Article Preview
Top1. Introduction
Nowadays, one way to aid individuals and/or organizations in making intelligent decisions such as choosing among available options wisely is to draw upon the opinion of the crowd. Traditionally, many of us have depended on other people’s opinions, particularly those of family members, friends and relatives, when making decisions on critical issues (Pang & Lee, 2008; Saif, He, & Alani, 2012; Kharde & Sonawane, 2016; Xia, Zong, & Li, 2011; Cambria, Schuller, Xia, & Havasi, 2013). However, with rapid technological advances and the increasing ubiquity of the Internet in all corners of the world, many of us are now showing interests in social platforms, as these have made it relatively easy for us to know the thinking of not only family members and friends, but also of strangers around us (including willing experts who do not mind providing their educated advice) (Godbole, Srinivasaiah, & Skiena, 2007; Tan, Lee, Tang, Jiang, Zhou, & Li, 2011).
Accordingly, around 6,000 tweets are generally disseminated on Twitter every second; on average, this amounts to 500 million tweets daily or, 200 billion tweets annually. Platforms such as Facebook, Yelp and Amazon have accumulated a huge traffic of texts and opinions being generated daily. Such huge numbers means a lot of texts and data from all around the globe. Consequently, it has become crucial for individuals and/or organizations to be able to analyze these data meaningfully so as to be able to profit from, and/or capitalize on, these opinions to enhance one’s reputation (Balahur & Jacquet, 2015; Kumar, Morstatter, & Liu, 2014; Isah, Trundle, & Neagu, 2014; Jiang & Kotzias, 2016).
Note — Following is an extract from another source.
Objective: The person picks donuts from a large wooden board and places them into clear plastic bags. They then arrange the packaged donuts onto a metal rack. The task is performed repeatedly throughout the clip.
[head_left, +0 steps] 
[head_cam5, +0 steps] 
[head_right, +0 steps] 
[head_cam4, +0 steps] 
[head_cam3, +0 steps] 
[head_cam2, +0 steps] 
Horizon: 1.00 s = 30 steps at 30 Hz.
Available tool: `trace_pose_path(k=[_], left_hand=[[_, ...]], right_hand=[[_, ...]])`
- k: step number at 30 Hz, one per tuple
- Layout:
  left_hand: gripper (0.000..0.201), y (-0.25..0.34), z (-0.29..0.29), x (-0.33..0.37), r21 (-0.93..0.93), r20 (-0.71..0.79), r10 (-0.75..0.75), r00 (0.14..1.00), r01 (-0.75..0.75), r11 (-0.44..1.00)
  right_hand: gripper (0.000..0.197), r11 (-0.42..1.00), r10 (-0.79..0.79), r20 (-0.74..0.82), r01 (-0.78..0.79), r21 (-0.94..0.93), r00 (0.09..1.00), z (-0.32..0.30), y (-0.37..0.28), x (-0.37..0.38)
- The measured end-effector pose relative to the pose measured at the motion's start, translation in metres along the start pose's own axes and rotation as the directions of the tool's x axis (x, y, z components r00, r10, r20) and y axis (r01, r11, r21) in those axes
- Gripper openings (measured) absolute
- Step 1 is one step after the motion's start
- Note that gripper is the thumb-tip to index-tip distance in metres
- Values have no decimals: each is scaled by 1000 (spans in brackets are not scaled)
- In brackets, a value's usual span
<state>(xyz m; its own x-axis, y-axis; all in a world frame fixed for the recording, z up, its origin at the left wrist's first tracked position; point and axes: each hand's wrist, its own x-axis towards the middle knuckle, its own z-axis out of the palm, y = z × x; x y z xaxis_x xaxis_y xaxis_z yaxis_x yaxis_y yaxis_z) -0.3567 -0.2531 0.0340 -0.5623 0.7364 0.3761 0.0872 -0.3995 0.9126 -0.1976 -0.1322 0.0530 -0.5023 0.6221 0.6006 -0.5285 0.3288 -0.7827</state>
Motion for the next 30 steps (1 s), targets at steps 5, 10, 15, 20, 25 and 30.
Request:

Sentiment analysis (SA), a process by which sentiment over the accumulated tweets can be automatically detected, is an increasingly popular means of analyzing “big data” such as “tweets” arising from the use of Twitter. Furthermore, such analysis allows the text polarity (whether it is neutral, positive or good, negative or bad), to be aggregated. Briefly, in order to classify the polarity of the accumulated text via sentiment classification (West, Paskov, Leskovec, & Potts, 2014; Cogburn & Espinoza-Vasquez, 2011; Gamallo & Garcia, n.d.), SA entails five fundamental steps: (1) collecting the data to be analyzed; (2) preprocessing the data; (3) extracting feature(s) linked to the data; (4) performing sentiment classification on the data; and (5) presenting result(s).
In essence, SA can be conducted at four different levels: Word, Sentence, Document and/or the Feature/Aspect level (Karlgren & Ericsson, 2013; Recupero & Cambria, 2014; Irsov & Cardie, 2014). At the Document level, the aim will be to aggregate the single sentiment polarity of the entire document by seeking out the sentiment polarities of all sentences combined in the document and then summarizing them. At the Sentence level, sentiment polarity of a sentence is first computed by identifying the sentiment polarity of each and every word in the sentence. These are then aggregated (Tan et al., 2011; Vijendra & Laxman, 2013; Vijendra, Sahoo, & Ashwini, 2010). At the Word level, sentiment polarity of each and every word is determined. At the Aspect/Feature level, the main concern will be to identify and extract product features from the source data. In this approach, the entities for which the sentiment may be directed will have to be identified, for example, if the sentiment analysis encompasses that of phone reviews, the differing aspects/features may include the camera, the screen, and the phone speaker.